The "public forums" (twitter, youtube, facebook) are all ad supported. Without advertisers those products simply die.


>Why? The whole point of the idea is that people don't get banned.

The whole point of whose idea? I'm discussing the subject of moderation, as in, not being moderated or banned for content.

Not the subject of not being banned for anything, ever. That is, spam, bots, personal threats, cp, could always be banned, and I'd be fine with it.

>is just returning to the state today with people completely disagreeing about what "sufficiently bad users" means.

The disagreement occurs because this is based on beliefs and ideas. But this idea or that idea, based on ideology, partisanship, etc....

If instead the banning was solely based on the type of content (e.g. no spam, threats, cp, automated mass posting) then there's infinitely less room for disagreement. Something either is spam or is not. Either is a threat or not. CP or not, and most people can agree on that.

Even if not everybody agrees on whether X is spam ("I think it's good, because it informs us about a product we didn't know about"), it's much much less than people disagreeing on what's a bad take on politics, or "disinformation", or such, and much freer speech.

>The "public forums" (twitter, youtube, facebook) are all ad supported. Without advertisers those products simply die.

That's a bonus!


> Not the subject of not being banned for anything, ever. That is, spam, bots, personal threats, cp, could always be banned, and I'd be fine with it.

When the things you think are banworthy get banned then you are fine with it, yes. Upthread you listed slurs as one of these reasons. A large number of people complaining about "censorship" do not think that using slurs or even calling people slurs is banworthy. So you'll run into that problem.

We already see people complaining about bans "based on the type of content." The idea that somehow other kinds of moderation are the problem and that if we only stop that kind then everybody will be happy is simply not based in fact.


>When the things you think are banworthy get banned then you are fine with it, yes

You make it sound like I'd just said something is "fine" because it's to my taste - no matter how bad it might be otherwise.

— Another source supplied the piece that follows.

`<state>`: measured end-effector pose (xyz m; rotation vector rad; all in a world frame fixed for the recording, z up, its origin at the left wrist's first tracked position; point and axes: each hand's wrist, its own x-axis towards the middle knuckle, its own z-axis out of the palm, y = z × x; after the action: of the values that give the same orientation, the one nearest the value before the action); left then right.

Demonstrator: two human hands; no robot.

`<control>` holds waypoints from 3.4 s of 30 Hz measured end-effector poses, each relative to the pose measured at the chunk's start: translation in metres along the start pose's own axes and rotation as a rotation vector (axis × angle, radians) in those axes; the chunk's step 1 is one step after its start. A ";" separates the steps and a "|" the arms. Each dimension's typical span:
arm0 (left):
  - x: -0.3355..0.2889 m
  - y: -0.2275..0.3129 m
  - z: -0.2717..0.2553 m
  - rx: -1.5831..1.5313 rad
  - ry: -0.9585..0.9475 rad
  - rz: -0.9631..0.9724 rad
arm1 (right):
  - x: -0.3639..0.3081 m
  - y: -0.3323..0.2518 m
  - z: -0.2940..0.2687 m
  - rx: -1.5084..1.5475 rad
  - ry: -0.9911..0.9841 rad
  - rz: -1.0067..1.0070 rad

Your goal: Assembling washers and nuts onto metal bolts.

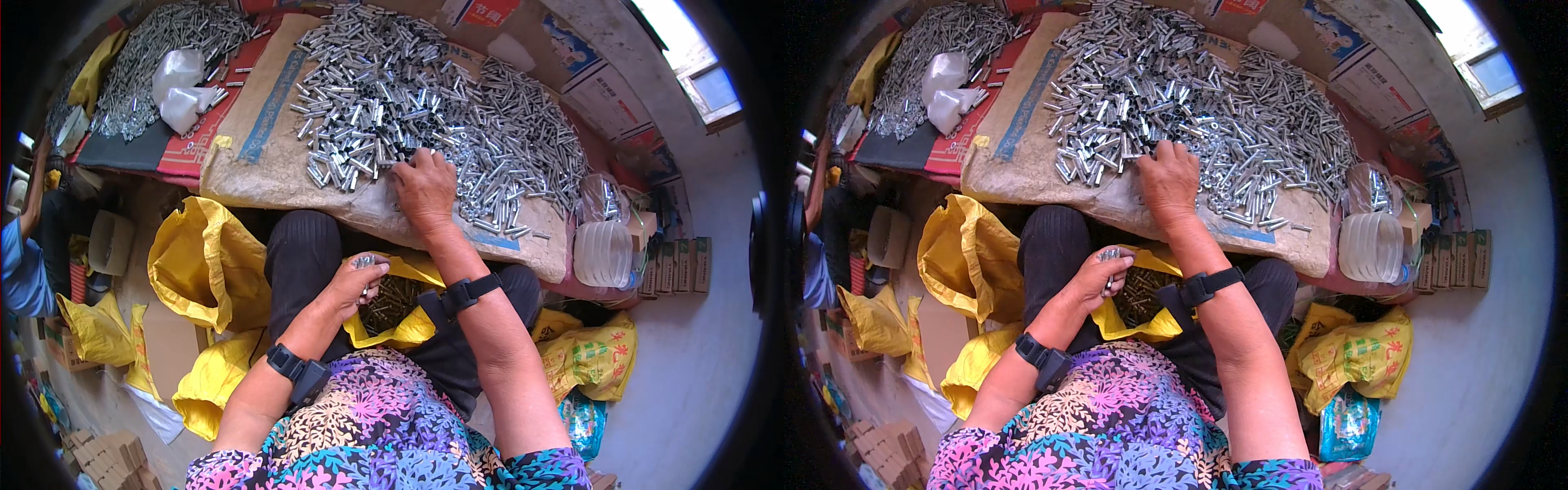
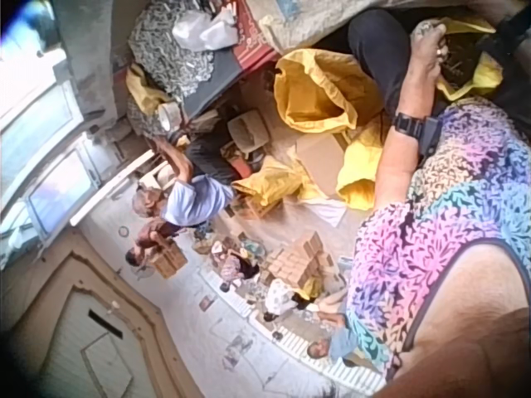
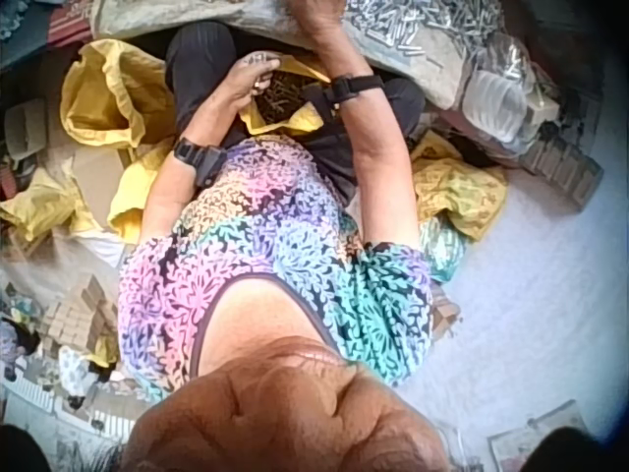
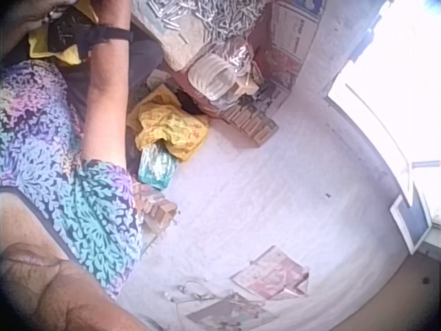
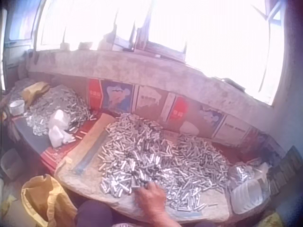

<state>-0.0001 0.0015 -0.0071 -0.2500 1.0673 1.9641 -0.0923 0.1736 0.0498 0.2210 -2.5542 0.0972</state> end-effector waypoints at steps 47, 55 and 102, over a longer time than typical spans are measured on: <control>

I think the snark is a little misplaced, though, as one could say exactly the same if they proposed an (objectively) good or perfect or best-compromise solution.

So what matters is whether it's actually that: a good solution. Not whether it's to the taste of the person proposing it (which, any solution would always be). So at best the snark above is based on a truism/tautology.

>A large number of people complaining about "censorship" do not think that using slurs or even calling people slurs is banworthy. So you'll run into that problem.

Here's the thing: I'm not sure it's that big of a number of people. I'm also pretty sure "a number of people" also think spam, cp, violent threats are not banworthy, but I don't think it's "a large number" either.

Which is why I think banning slurs, spam, and other such things is OK, and doesn't have to do with freedom of speech - you can still express the same ideas, even the most unpopular and controversial ones, without slurs, spam, cp, and so on.

>We already see people complaining about bans "based on the type of content."

Some people will complain about anything and everything - I'm sure that some are even against the invention of fire or in favor of farting in elevators. Satisfying everyone can't ever be the measure of a good proposal.

The best solution is about a good compromise that doesn't hurt the core issue of free speech, and not only doesn't stiffle, but even helps discussion (e.g. you can't have free speech if you get death threats for it, as people will be afraid to speak - so banning "violent threats" content makes sense. Similarly, you can't have free speech if the forum is filled with advertising spam and penis enlargement and "get rich quick ads". So banning spam will help the discussion, not stiffle it).